“Cuanto más poético, más verdadero” – afirma Novalis. El dominio de la poesía es el dominio de la palabra, por lo que lo poético es lo que lleva en sí la infusión de lo pronunciado. Al escribir, lo dicho se ve ampliado y al mismo tiempo sepultado por el acto mismo de escribir, que entrega el enunciado al silencio de una espera. Sólo la lectura puede rescatar especulativamente lo que en otro momento se reflejó.
Así, la pérdida del momento enunciativo, su entrega vaciante en el acto de escribir, permanece como hipótesis de simbolización de un presente que no existe jamás. Decir es perder. A más palabra, más depuración. Por eso se refirió Mallarmé a la escritura como eliminación: “No he creado mi Obra sino por eliminación, y cualquier verdad adquirida no nacía más que de la pérdida de una impresión que, habiendo relumbrado, se había consumido y me permitía, gracias a sus tinieblas desprendidas, avanzar más profundamente en la sensación de las Tinieblas Absolutas.”
El designio poético, uniendo así en su origen la oscuridad del deseo y las tinieblas de la escritura, se manifiesta como no-luz, como algo que es precisamente no del orden de lo fotográfico. La ocultación es el modo de revelado propio de la poesía. ¿A quién podría interesar una palabra tan infernal como la poética, sobre todo la que se empeña en rascar la carne imposible de lo Absoluto? Me refiero a la poesía simbolista, que no puede interesar a la mayoría. Por el mismo orden de razón, el análisis no suscita adhesión al modo de un reclamo publicitario: en el análisis no se hace visible lo invisible metafísico sino lo que el Yo pretende no ver. Algo que puede ser infernal y decisivo. ¿Y quién quiere tomar decisiones?

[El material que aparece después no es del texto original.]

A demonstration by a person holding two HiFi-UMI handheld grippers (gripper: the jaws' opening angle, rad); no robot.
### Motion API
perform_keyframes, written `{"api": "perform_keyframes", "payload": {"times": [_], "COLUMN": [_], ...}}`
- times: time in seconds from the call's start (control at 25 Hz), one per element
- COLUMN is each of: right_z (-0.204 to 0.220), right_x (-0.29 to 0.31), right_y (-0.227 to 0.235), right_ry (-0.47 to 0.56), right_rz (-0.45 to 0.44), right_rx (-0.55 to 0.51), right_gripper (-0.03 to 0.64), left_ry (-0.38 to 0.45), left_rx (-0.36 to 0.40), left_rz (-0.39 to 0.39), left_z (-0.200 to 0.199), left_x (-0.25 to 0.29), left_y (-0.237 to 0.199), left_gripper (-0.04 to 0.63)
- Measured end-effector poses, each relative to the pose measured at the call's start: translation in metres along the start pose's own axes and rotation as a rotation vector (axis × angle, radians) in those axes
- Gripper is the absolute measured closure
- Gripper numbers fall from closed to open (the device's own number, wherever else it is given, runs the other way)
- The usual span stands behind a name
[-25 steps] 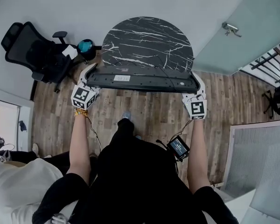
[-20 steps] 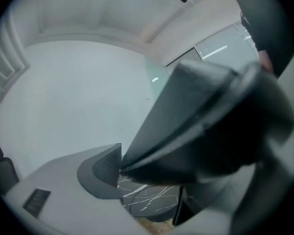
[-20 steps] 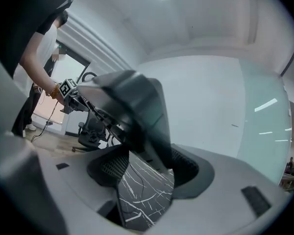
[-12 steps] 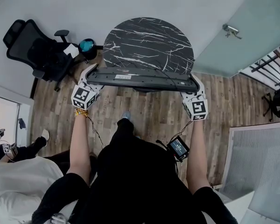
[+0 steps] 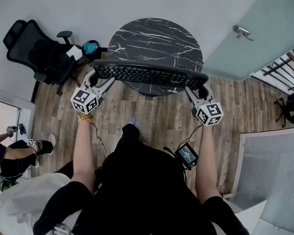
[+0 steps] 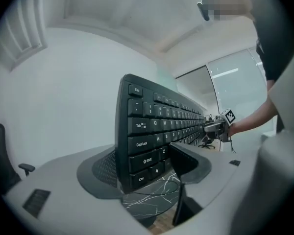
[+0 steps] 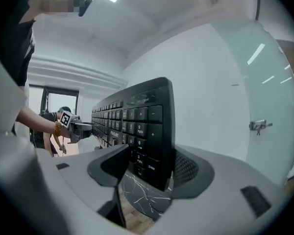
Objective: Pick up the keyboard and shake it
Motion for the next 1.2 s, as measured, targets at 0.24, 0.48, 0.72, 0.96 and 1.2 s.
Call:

Mas no se puede huir del deseo de forma indefinida, en ningún sentido: ni para siempre ni de tal forma que no se esté definiendo ya en la fuga misma el rostro terrible del Quiero. En cualquiera de las formaciones legibles del Inconsciente es reconocible el atramento de la arista donde la articulación esencial del sujeto abandona los límites de la castración para comenzar un reconocimiento dialéctico de la falta. Aquella que encuentra su dialecto ya va camino a su designio: la palabra es la carne donde el Inconsciente tatúa su fin poético.